WHAT YOU ARE ASKED TO DO =
Retype each line of the data below exactly, beginning with the first and ending with the one that contains "target: yellow block". Pictures do not belong in the copy.

INPUT MATERIAL =

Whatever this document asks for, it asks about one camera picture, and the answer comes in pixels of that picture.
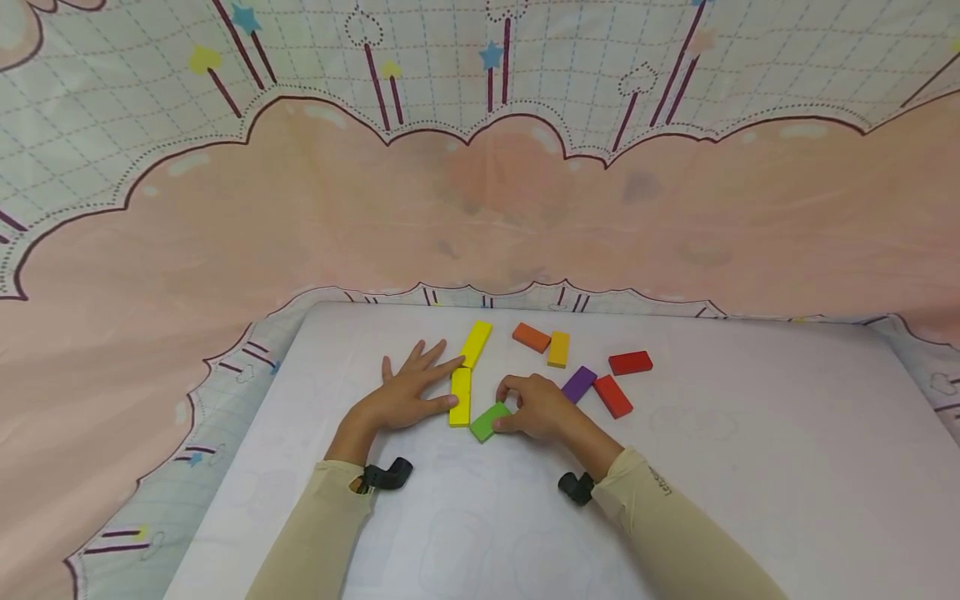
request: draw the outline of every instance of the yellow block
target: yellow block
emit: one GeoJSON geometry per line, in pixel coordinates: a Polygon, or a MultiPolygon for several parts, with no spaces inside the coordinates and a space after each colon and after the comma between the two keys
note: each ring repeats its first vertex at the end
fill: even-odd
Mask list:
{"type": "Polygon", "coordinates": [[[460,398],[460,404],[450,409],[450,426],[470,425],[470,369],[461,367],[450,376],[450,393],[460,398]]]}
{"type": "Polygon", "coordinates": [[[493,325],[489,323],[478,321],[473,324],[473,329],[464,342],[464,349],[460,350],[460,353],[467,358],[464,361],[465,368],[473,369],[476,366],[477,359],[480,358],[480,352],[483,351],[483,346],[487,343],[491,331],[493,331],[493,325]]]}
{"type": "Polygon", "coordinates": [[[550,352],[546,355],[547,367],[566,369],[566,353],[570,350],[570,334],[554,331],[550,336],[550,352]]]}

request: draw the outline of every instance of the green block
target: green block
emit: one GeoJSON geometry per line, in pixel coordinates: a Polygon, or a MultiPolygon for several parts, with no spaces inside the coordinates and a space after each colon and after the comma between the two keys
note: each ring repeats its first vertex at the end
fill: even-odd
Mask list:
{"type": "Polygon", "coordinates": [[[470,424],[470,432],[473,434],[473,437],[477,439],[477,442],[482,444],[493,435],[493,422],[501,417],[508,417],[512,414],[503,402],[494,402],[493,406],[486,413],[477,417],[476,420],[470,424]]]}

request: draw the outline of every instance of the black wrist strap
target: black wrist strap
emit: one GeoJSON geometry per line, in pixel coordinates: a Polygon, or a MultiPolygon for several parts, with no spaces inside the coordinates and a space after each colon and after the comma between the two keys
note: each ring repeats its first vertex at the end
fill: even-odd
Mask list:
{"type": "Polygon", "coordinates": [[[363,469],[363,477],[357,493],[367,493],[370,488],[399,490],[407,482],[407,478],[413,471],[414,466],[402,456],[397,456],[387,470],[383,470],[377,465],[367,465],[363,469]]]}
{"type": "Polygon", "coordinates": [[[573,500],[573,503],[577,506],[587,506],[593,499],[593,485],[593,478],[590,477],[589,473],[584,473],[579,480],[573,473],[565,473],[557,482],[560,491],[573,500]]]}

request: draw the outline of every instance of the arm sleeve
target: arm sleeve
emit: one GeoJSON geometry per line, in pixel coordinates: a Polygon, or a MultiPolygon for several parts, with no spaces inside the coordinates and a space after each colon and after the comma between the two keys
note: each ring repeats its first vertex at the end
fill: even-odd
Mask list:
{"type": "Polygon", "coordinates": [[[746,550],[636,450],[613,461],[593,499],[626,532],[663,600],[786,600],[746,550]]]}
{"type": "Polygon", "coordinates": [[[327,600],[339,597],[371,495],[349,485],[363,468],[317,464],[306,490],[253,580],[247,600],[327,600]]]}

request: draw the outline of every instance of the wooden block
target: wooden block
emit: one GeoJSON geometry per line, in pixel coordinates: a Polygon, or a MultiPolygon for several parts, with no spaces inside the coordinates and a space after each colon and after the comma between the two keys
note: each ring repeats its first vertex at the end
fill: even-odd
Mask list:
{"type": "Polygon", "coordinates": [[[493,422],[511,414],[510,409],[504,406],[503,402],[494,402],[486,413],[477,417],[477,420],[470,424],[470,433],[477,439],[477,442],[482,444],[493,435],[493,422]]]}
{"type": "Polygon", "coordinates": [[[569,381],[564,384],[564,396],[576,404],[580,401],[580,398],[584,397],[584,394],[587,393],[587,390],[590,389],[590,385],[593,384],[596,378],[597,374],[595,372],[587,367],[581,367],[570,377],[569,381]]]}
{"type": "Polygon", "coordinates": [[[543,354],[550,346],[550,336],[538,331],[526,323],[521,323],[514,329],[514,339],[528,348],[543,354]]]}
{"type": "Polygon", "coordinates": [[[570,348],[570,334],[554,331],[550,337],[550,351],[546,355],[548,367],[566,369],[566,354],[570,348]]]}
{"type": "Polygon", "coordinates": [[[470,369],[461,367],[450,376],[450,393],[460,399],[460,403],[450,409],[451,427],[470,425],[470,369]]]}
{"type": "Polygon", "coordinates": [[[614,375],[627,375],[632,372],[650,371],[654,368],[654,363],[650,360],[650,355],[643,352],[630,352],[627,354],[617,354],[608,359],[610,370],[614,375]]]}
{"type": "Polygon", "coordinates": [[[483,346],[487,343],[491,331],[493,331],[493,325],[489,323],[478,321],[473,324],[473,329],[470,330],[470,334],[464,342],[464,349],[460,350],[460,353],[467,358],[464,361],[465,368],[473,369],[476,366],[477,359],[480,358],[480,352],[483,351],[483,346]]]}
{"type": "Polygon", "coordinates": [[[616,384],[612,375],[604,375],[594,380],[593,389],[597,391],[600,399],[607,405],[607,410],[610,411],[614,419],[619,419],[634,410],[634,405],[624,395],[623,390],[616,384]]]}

EXERCISE ANSWER =
Whatever this document asks for, it asks about one camera picture, and the answer comes in pixels of that picture.
request: draw the outline of every instance of the yellow block
target: yellow block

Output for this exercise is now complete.